In full and unchanged, output the entries that follow.

Data excerpts:

★ ★ ★ ★ ★ ★ ★

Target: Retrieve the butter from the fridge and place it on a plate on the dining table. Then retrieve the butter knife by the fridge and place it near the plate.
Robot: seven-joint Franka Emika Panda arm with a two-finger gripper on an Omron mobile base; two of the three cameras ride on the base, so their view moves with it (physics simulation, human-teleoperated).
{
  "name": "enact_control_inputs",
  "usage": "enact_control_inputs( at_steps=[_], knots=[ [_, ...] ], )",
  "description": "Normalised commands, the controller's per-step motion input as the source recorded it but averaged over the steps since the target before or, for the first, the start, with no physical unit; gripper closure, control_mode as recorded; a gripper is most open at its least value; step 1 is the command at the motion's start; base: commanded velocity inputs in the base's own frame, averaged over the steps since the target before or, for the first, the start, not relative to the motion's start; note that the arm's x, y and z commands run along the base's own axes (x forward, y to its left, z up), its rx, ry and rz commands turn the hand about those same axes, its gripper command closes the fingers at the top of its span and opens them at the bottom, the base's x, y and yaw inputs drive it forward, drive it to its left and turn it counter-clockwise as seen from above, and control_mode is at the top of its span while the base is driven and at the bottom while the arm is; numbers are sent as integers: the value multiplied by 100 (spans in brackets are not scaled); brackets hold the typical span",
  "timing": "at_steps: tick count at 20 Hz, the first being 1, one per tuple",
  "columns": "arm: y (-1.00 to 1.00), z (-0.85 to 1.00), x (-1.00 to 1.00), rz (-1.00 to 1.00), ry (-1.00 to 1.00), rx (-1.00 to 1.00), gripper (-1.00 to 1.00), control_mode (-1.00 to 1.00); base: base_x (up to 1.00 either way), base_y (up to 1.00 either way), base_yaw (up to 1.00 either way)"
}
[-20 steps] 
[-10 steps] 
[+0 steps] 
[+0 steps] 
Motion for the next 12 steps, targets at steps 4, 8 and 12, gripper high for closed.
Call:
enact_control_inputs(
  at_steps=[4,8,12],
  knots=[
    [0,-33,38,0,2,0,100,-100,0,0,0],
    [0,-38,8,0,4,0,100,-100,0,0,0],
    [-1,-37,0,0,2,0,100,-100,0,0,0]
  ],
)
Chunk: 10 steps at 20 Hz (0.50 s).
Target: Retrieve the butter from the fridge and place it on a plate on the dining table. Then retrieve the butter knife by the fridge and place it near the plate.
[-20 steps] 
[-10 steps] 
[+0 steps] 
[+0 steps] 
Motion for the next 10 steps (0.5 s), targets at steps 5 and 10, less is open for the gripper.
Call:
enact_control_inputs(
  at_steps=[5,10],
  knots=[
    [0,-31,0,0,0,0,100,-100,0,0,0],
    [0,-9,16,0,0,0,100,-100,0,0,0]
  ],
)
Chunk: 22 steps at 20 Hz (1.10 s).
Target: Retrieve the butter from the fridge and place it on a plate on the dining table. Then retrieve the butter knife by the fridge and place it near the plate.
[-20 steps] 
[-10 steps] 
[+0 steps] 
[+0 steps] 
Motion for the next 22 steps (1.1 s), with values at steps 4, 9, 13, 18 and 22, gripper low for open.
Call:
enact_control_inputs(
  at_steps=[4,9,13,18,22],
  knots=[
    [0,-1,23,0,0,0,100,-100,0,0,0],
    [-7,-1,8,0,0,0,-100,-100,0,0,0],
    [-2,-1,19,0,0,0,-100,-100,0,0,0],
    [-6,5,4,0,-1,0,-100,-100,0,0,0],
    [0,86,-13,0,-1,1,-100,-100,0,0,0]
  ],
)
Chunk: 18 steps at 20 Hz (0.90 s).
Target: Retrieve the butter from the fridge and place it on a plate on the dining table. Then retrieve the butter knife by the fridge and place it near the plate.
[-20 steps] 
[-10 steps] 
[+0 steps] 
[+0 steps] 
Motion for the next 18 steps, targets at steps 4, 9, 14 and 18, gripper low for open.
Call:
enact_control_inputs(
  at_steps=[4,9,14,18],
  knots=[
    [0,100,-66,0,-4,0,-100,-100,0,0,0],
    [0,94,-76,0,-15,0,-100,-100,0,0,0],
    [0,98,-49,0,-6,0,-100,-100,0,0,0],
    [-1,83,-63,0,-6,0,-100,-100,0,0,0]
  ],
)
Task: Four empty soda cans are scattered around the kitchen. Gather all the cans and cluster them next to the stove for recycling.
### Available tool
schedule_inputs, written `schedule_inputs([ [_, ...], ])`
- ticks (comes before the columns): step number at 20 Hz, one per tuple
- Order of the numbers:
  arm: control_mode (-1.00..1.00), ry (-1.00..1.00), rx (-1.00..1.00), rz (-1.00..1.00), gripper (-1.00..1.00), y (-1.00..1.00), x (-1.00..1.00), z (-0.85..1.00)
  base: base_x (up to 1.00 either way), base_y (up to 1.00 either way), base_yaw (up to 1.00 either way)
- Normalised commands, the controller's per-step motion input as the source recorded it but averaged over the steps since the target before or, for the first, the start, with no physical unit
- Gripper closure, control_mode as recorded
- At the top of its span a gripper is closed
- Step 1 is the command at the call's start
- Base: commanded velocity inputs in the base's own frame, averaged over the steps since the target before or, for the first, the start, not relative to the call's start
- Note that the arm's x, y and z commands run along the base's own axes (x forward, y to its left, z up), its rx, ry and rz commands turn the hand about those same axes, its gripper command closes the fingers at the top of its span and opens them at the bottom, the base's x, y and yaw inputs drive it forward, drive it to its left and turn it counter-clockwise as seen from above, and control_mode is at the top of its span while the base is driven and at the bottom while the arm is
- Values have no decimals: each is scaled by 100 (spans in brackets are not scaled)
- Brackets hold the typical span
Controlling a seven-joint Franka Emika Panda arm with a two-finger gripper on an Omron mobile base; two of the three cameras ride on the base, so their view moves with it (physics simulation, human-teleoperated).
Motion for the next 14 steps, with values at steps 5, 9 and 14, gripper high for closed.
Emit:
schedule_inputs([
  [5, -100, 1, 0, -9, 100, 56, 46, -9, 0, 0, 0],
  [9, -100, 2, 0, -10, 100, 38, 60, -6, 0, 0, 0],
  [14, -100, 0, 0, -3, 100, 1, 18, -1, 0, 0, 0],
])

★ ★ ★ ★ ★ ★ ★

:: EXERCISE RESPONSE ::
Target: Retrieve the butter from the fridge and place it on a plate on the dining table. Then retrieve the butter knife by the fridge and place it near the plate.
Robot: seven-joint Franka Emika Panda arm with a two-finger gripper on an Omron mobile base; two of the three cameras ride on the base, so their view moves with it (physics simulation, human-teleoperated).
{
  "name": "enact_control_inputs",
  "usage": "enact_control_inputs( at_steps=[_], knots=[ [_, ...] ], )",
  "description": "Normalised commands, the controller's per-step motion input as the source recorded it but averaged over the steps since the target before or, for the first, the start, with no physical unit; gripper closure, control_mode as recorded; a gripper is most open at its least value; step 1 is the command at the motion's start; base: commanded velocity inputs in the base's own frame, averaged over the steps since the target before or, for the first, the start, not relative to the motion's start; note that the arm's x, y and z commands run along the base's own axes (x forward, y to its left, z up), its rx, ry and rz commands turn the hand about those same axes, its gripper command closes the fingers at the top of its span and opens them at the bottom, the base's x, y and yaw inputs drive it forward, drive it to its left and turn it counter-clockwise as seen from above, and control_mode is at the top of its span while the base is driven and at the bottom while the arm is; numbers are sent as integers: the value multiplied by 100 (spans in brackets are not scaled); brackets hold the typical span",
  "timing": "at_steps: tick count at 20 Hz, the first being 1, one per tuple",
  "columns": "arm: y (-1.00 to 1.00), z (-0.85 to 1.00), x (-1.00 to 1.00), rz (-1.00 to 1.00), ry (-1.00 to 1.00), rx (-1.00 to 1.00), gripper (-1.00 to 1.00), control_mode (-1.00 to 1.00); base: base_x (up to 1.00 either way), base_y (up to 1.00 either way), base_yaw (up to 1.00 either way)"
}
[-20 steps] 
[-10 steps] 
[+0 steps] 
[+0 steps] 
Motion for the next 12 steps, targets at steps 4, 8 and 12, gripper high for closed.
Call:
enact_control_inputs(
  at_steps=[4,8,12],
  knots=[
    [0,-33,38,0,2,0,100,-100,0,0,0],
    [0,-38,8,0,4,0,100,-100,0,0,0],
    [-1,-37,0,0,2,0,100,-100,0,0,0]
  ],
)
Chunk: 10 steps at 20 Hz (0.50 s).
Target: Retrieve the butter from the fridge and place it on a plate on the dining table. Then retrieve the butter knife by the fridge and place it near the plate.
[-20 steps] 
[-10 steps] 
[+0 steps] 
[+0 steps] 
Motion for the next 10 steps (0.5 s), targets at steps 5 and 10, less is open for the gripper.
Call:
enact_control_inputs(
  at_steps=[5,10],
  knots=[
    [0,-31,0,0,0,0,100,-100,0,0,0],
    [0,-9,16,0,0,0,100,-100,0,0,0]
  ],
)
Chunk: 22 steps at 20 Hz (1.10 s).
Target: Retrieve the butter from the fridge and place it on a plate on the dining table. Then retrieve the butter knife by the fridge and place it near the plate.
[-20 steps] 
[-10 steps] 
[+0 steps] 
[+0 steps] 
Motion for the next 22 steps (1.1 s), with values at steps 4, 9, 13, 18 and 22, gripper low for open.
Call:
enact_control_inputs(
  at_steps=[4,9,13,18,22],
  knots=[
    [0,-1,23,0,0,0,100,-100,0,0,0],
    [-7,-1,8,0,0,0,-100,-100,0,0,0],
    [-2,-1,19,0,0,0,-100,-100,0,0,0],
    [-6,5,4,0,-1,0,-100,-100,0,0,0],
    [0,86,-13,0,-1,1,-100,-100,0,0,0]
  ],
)
Chunk: 18 steps at 20 Hz (0.90 s).
Target: Retrieve the butter from the fridge and place it on a plate on the dining table. Then retrieve the butter knife by the fridge and place it near the plate.
[-20 steps] 
[-10 steps] 
[+0 steps] 
[+0 steps] 
Motion for the next 18 steps, targets at steps 4, 9, 14 and 18, gripper low for open.
Call:
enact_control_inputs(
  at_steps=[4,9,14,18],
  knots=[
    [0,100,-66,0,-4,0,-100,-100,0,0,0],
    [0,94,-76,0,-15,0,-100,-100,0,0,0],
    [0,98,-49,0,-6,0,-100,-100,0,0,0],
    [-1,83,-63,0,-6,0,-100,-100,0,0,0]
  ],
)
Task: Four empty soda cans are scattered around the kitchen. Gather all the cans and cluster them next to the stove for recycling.
### Available tool
schedule_inputs, written `schedule_inputs([ [_, ...], ])`
- ticks (comes before the columns): step number at 20 Hz, one per tuple
- Order of the numbers:
  arm: control_mode (-1.00..1.00), ry (-1.00..1.00), rx (-1.00..1.00), rz (-1.00..1.00), gripper (-1.00..1.00), y (-1.00..1.00), x (-1.00..1.00), z (-0.85..1.00)
  base: base_x (up to 1.00 either way), base_y (up to 1.00 either way), base_yaw (up to 1.00 either way)
- Normalised commands, the controller's per-step motion input as the source recorded it but averaged over the steps since the target before or, for the first, the start, with no physical unit
- Gripper closure, control_mode as recorded
- At the top of its span a gripper is closed
- Step 1 is the command at the call's start
- Base: commanded velocity inputs in the base's own frame, averaged over the steps since the target before or, for the first, the start, not relative to the call's start
- Note that the arm's x, y and z commands run along the base's own axes (x forward, y to its left, z up), its rx, ry and rz commands turn the hand about those same axes, its gripper command closes the fingers at the top of its span and opens them at the bottom, the base's x, y and yaw inputs drive it forward, drive it to its left and turn it counter-clockwise as seen from above, and control_mode is at the top of its span while the base is driven and at the bottom while the arm is
- Values have no decimals: each is scaled by 100 (spans in brackets are not scaled)
- Brackets hold the typical span
Controlling a seven-joint Franka Emika Panda arm with a two-finger gripper on an Omron mobile base; two of the three cameras ride on the base, so their view moves with it (physics simulation, human-teleoperated).
Motion for the next 14 steps, with values at steps 5, 9 and 14, gripper high for closed.
Emit:
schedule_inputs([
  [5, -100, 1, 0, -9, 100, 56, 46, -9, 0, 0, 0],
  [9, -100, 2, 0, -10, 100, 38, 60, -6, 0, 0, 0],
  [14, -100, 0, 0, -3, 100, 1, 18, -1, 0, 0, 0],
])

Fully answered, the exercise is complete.